Taiichi Ohno, the father of the Toyota Production System, said: “All we are doing is looking at the timeline from the moment the customer gives us an order to the point when we collect the cash. And we are reducing that timeline by removing the non-value-added wastes.” That is the war. Removing waste. Reducing variation. Protecting people. And building great things together. Not fighting each other. Not blaming individuals for system failures. But standing shoulder to shoulder like Roman legions and conquering the enemy that actually threatens us. Which is waste. And variation. And systems that harm people.
The Challenge
Walk onto your jobsite tomorrow and ask yourself one question. Is my team fighting each other or fighting waste? If you see blame instead of problem-solving, you are fighting the wrong enemy. If you see internal politics instead of external execution, you are fighting the wrong enemy. If you see people protecting themselves instead of protecting each other, you are fighting the wrong enemy. So stop. Name the enemy clearly. Waste and variation. Then unite your team to fight it. Fix systems instead of blaming people. Raise your set point against waste. Make hard decisions to protect people. And build cultures where everyone stands shoulder to shoulder like Roman legions conquering enemies together.
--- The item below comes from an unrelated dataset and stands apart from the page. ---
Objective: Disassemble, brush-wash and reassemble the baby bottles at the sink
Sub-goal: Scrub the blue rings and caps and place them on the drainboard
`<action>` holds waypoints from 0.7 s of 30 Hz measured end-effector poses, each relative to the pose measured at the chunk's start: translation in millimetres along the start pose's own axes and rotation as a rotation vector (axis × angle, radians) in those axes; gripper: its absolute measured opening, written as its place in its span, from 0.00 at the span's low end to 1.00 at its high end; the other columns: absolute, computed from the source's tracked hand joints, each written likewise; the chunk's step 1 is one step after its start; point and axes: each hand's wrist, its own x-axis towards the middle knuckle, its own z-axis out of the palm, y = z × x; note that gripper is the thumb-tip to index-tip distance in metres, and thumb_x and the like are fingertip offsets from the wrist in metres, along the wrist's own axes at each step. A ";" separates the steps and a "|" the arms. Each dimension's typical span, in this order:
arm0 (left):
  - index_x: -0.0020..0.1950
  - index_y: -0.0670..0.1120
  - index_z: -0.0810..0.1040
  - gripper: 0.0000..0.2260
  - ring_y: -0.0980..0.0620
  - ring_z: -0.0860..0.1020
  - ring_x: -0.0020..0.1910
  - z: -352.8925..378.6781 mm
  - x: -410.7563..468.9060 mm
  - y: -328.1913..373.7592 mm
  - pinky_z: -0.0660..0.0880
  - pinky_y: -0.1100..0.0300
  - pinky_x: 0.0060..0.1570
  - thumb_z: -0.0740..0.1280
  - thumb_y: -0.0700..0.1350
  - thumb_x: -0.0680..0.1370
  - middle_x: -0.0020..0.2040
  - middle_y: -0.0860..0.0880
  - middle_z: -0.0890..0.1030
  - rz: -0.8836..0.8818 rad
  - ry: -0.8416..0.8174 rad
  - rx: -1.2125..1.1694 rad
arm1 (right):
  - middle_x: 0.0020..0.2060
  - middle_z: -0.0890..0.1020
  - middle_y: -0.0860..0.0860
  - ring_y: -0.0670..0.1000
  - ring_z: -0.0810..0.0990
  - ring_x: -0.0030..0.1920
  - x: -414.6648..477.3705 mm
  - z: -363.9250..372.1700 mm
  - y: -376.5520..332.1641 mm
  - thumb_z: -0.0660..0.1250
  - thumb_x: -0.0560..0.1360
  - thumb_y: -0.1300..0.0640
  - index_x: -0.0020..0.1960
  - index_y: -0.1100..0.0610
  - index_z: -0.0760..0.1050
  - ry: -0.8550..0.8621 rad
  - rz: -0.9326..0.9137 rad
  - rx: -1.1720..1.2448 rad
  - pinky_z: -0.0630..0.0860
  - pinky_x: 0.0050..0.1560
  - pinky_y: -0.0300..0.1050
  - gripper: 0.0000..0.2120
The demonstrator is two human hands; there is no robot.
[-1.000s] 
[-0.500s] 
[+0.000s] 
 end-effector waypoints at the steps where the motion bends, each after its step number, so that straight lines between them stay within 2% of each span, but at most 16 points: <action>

As the Romans said, “It comes down to the triari.” When projects struggle, it comes down to the most experienced leaders. The ones who know how to build and know how to lead. The ones who refuse to let waste destroy projects and harm families. The ones who make hard decisions even when they are uncomfortable. So be a triarius. Stand in the third line. Hold the standard. And fight the real enemy with everything you have. Because at the end of the day, men and women and children are sending their loved ones to work. And they are looking straight at you counting on you to make sure they come home safely and that they are protected for generations to come. Do not let them down. On we go.
Frequently Asked Questions
What are waste and variation in construction?
Waste is any activity that does not add value: rework, waiting, excess motion, defects, and overproduction. Variation is inconsistency in processes that creates unpredictable results and prevents flow.
Why do teams fight each other instead of waste?
Blame becomes the default response to problems, people defend themselves by blaming others, and the cycle continues because no one taught them the real enemy is system failures not people.
What does it mean to fight waste and variation together?
Unite teams to diagnose system failures instead of blaming individuals, fix processes that allow problems, and build cultures where everyone protects each other from conditions that harm people.
How do you make hard decisions to protect people?
Remove unsafe workers immediately, eliminate toxic team members who create hostile environments, and use authority to ensure everyone goes home safely instead of tolerating conditions that harm families.
What were the triari in the Roman military?
Elite third-line soldiers who were oldest, most experienced, and best equipped. The saying “it comes down to the triari” meant the fight was going to the bitter end and only the best could win.